A user of my Introductory Fisheries Analyses with R book recently asked me how to compute standard errors (SE) for the various PSD indices by using the usual equation for the SE of a proportion (square root of p times (1-p) divided by n). Below is my response using the Inch Lake data from the book.
- Load required packages.
library(FSA)
library(magrittr)
library(dplyr)
- Load (and prepare) the Inch Lake data used in the Size Structure chapter of the book (this and next step is from this script).
inchAlls <- read.csv("http://derekogle.com/IFAR/scripts/InchLake1113.csv") %>%
mutate(gcat=psdAdd(tl,species)) %>%
filterD(gcat!="substock")
## No known Gabelhouse (PSD) lengths for: Iowa Darter
- Compute the PSD-X values.
( freq <- xtabs(~species+gcat,data=inchAlls) )
## gcat
## species stock quality preferred memorable
## Black Crappie 33 40 8 81
## Bluegill 571 199 223 43
## Largemouth Bass 26 36 0 0
## Pumpkinseed 5 2 0 0
## Yellow Perch 4 0 0 1
iPSDs <- prop.table(freq,margin=1)*100
( PSDs <- t(apply(iPSDs,MARGIN=1,FUN=rcumsum)) )
## gcat
## species stock quality preferred memorable
## Black Crappie 100 79.62963 54.93827 50.000000
## Bluegill 100 44.88417 25.67568 4.150579
## Largemouth Bass 100 58.06452 0.00000 0.000000
## Pumpkinseed 100 28.57143 0.00000 0.000000
## Yellow Perch 100 20.00000 20.00000 20.000000
- Compute the row sums for the
freq
table to get the total number of fish (that are stock size or greater). These will be n in the SE calculations.
( sums <- rowSums(freq) )
## Black Crappie Bluegill Largemouth Bass Pumpkinseed
## 162 1036 62 7
## Yellow Perch
## 5
- Compute the SE for PSD-Q.
SEs <- sqrt(PSDs[,"quality"]*(100-PSDs[,"quality"])/sums)
round(SEs,1)
## Black Crappie Bluegill Largemouth Bass Pumpkinseed
## 3.2 1.5 6.3 17.1
## Yellow Perch
## 17.9
- Repeat for other size indices. For example, for PSD-P.

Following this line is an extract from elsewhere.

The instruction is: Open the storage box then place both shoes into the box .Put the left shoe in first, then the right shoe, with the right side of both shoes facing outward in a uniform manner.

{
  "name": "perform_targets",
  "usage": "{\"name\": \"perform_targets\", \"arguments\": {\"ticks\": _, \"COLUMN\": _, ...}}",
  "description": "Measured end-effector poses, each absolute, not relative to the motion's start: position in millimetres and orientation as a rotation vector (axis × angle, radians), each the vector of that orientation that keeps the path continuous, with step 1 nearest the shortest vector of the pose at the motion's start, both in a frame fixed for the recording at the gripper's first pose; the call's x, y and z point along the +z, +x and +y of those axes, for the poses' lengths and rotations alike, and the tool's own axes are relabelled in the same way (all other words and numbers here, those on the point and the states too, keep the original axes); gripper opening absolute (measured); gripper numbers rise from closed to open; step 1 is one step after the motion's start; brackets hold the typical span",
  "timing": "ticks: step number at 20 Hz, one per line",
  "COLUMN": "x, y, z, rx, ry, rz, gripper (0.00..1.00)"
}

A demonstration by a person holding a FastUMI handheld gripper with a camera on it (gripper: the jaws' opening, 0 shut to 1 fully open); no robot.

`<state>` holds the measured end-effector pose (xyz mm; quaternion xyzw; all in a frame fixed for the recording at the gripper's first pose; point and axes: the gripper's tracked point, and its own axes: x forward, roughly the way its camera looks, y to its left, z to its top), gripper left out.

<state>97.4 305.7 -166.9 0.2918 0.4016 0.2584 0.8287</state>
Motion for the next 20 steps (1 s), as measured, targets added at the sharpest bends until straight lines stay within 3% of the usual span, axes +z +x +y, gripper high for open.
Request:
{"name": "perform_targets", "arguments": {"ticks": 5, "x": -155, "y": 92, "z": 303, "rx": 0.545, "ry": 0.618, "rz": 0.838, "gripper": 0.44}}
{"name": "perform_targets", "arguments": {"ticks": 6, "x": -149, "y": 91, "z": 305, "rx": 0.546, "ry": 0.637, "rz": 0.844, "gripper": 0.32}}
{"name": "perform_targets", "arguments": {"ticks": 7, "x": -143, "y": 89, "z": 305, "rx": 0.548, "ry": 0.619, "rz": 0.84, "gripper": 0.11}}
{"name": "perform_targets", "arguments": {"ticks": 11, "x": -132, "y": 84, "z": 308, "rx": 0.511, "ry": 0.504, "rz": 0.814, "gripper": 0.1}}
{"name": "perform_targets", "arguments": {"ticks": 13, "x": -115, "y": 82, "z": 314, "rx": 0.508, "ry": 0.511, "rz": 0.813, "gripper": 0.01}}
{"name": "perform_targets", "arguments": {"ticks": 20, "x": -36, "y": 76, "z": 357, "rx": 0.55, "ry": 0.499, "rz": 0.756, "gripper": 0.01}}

SEs <- sqrt(PSDs[,"preferred"]*(100-PSDs[,"preferred"])/sums)
round(SEs,1)
## Black Crappie Bluegill Largemouth Bass Pumpkinseed
## 3.9 1.4 0.0 0.0
## Yellow Perch
## 17.9
Note that the SE formula is usually used for proportions (and then multiplied by 100 to get a SE for percentages). However, it can also be shown algebraically to be useful for percentages.
I would caution against using these standard errors to produce confidence intervals for the PSD-X values. If confidence intervals are the end-product for this analysis, then I suggest using the methods described in my book.